In the wake of the 1987 stock market crash, a wise and wily Wall Street executive told his troops “change only comes through pain and agony.”  By bringing a healthy dose of “pain and agony” to Washington, sequestration will introduce some sanity to the Federal budget.  It may seem modest to workers who have already endured years of pain in the corporate sector, but sequestration does alter the budgetary calculus.

Inside the beltway, consensus “thinking” has been:  “Everyone knows that the budget deficit is being driven by entitlements, not discretionary spending.  But we can’t cut entitlements because seniors vote, so we can’t cut Federal spending.”  The equally illogical corollary was, “We don’t need to set priorities; we’ll just spend more on everything next year.”

That all changed with sequestration.  Suddenly, the special interests that feed at the Federal trough—potent Democratic interest groups such as universities, government workers, scientists, and community organizers — are facing real cuts, relative to what they expected to spend.  They’re asking their rich Uncle Sam, “Why are you cutting my budget while leaving Medicare, Medicaid, and Social Security untouched?  My work is so much more important to the country than ever-expanding entitlement programs riddled with waste.”  The next step is obvious – entitlement reform.

Exhibit A is an open letter by Princeton University President Shirley Tilghman on “The Cold Wind of Sequestration,” which was published in the alumni magazine.  You can almost feel the pain as she denounces sequestration as:

…a bludgeon, subjecting both civilian and defense programs to indiscriminate reductions of roughly one trillion dollars over the next 10 years.  Not only does this approach unfairly target areas of spending that constitute only a third or so of the federal budget, it also fails to differentiate between programs we can reasonably curtail or eliminate and those that are essential to our nation’s future.  Among the latter are investments in higher education and fundamental research.  [emphasis mine]

“Curtail or eliminate” programs?  “Unfair” to leave entitlements unscathed?  She sounds more like Paul Ryan than Barack Obama (for whom just about every Princeton employee voted). A couple of things will intensify the pain.  This spring Republicans in the House will hold out for yet more cuts in return for raising the debt ceiling—one dollar of cuts for every dollar increase in the ceiling.  And yet another entitlement – Obamacare – starts to squeeze discretionary spending next year.  A military incursion in Syria or Iran could also be costly.
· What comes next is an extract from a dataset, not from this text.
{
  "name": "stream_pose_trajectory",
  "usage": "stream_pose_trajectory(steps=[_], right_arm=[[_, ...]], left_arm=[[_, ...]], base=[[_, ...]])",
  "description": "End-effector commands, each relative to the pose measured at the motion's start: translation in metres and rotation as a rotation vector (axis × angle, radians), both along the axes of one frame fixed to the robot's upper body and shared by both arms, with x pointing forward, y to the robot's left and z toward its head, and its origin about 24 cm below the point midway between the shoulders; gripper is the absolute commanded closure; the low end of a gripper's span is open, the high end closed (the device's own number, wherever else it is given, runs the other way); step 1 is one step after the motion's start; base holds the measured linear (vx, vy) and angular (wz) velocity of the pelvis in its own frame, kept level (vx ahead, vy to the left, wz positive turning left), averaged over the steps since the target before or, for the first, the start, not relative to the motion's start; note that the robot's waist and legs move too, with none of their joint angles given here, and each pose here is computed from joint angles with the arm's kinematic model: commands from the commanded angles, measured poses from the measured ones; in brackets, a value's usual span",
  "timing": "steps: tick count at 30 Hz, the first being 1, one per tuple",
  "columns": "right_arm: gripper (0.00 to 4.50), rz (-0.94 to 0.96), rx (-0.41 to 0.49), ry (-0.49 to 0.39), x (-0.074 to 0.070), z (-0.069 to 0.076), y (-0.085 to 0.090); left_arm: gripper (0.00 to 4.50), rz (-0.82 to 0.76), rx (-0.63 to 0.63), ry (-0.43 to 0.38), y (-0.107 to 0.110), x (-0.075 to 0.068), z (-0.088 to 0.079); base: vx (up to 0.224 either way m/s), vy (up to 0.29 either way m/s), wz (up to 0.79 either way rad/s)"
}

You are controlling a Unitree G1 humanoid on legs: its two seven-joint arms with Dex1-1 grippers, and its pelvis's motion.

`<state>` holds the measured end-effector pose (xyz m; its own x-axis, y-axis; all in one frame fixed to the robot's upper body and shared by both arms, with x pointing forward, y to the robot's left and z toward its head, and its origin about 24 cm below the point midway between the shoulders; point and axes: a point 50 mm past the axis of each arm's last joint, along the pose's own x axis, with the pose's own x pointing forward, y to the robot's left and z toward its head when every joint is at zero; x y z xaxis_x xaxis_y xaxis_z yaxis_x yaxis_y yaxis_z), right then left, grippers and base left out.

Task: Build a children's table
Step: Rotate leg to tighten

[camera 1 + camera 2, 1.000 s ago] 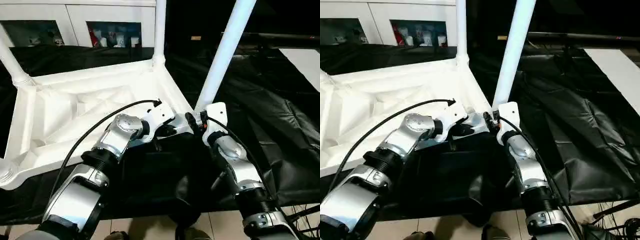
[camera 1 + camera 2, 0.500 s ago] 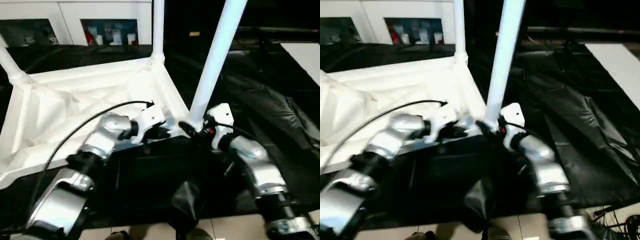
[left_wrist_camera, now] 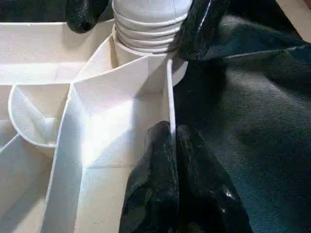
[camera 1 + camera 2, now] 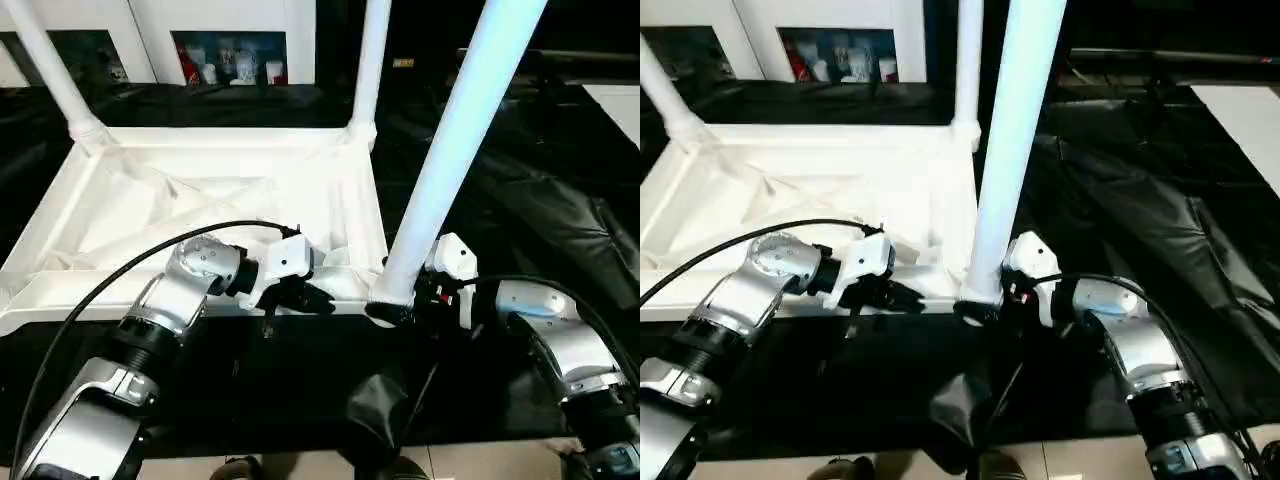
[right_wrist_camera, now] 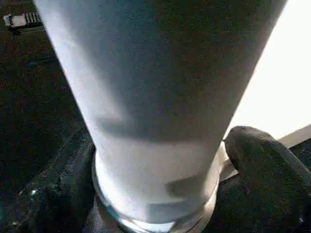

Look for universities and other interest groups on the left to discern the wisdom of setting priorities and putting a brake on the mindless, remorseless, unmanaged, automatic expansion of Medicare and Medicaid.  Everyone, including most Democrats, knows that their costs are inflated by fraud, unnecessary medical tests, lack of means testing, absence of price incentives, etc.  While I don’t deny that medical inflation is hard to control, there is plenty of low hanging fruit to be plucked once Democrats realize that Federal dollars are a scarce resource.  There’s also a straightforward Keynesian argument: unlike cuts in current discretionary spending, entitlement reform reduces the deficit gradually without cutting government spending in today’s weak economy.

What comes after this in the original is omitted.